→ **PROBLEM REQUIREMENTS**: Count up the lines below that hold "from", then give that count by itself.

= Beginning of Section =

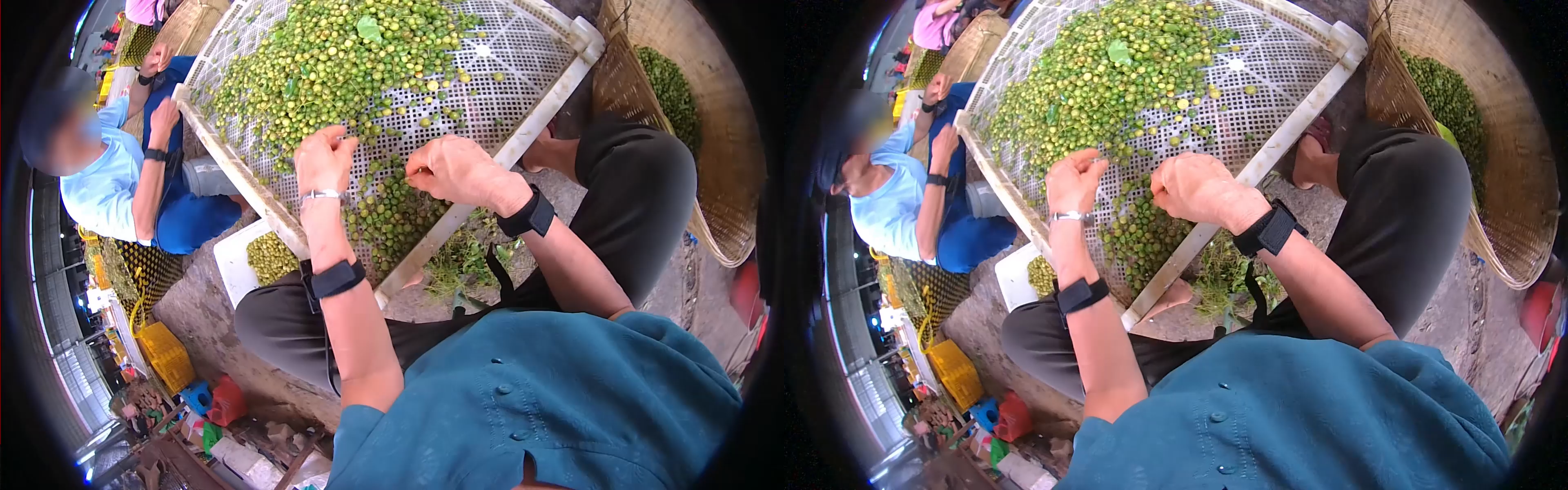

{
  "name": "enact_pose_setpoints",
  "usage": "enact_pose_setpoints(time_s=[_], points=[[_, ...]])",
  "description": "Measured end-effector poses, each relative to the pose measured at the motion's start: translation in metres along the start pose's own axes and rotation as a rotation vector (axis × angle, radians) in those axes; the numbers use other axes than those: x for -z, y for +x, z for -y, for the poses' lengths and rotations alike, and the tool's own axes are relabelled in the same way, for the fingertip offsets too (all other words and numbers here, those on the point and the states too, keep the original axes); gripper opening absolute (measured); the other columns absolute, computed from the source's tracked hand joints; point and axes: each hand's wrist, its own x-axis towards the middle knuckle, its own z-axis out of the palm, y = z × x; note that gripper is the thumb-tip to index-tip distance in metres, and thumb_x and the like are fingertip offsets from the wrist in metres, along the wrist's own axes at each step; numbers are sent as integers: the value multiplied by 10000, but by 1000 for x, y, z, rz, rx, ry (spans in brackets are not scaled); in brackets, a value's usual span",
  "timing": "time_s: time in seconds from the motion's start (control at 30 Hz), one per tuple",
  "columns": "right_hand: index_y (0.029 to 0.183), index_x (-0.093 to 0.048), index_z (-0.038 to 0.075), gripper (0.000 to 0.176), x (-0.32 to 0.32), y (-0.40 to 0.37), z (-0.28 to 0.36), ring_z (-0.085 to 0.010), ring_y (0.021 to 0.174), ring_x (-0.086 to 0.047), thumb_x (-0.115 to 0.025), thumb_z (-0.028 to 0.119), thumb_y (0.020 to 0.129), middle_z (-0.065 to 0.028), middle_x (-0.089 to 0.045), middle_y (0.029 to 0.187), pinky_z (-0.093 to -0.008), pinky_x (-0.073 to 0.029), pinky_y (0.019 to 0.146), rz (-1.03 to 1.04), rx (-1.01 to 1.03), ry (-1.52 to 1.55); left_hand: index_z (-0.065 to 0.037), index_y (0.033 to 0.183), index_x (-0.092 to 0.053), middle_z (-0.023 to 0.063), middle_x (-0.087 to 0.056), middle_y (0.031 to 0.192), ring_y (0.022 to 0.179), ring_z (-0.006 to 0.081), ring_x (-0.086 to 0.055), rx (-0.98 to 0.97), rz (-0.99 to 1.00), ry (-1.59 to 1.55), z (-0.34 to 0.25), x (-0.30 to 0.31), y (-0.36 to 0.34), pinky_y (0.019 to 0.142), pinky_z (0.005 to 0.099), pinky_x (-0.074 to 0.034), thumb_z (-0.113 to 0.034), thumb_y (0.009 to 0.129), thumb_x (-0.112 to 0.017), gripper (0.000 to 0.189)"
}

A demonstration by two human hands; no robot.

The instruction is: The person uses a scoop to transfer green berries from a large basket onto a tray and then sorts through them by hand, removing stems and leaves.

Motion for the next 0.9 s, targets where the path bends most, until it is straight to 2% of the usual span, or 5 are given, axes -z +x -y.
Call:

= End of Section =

→ **SOLUTION TO THIS PROBLEM**: 3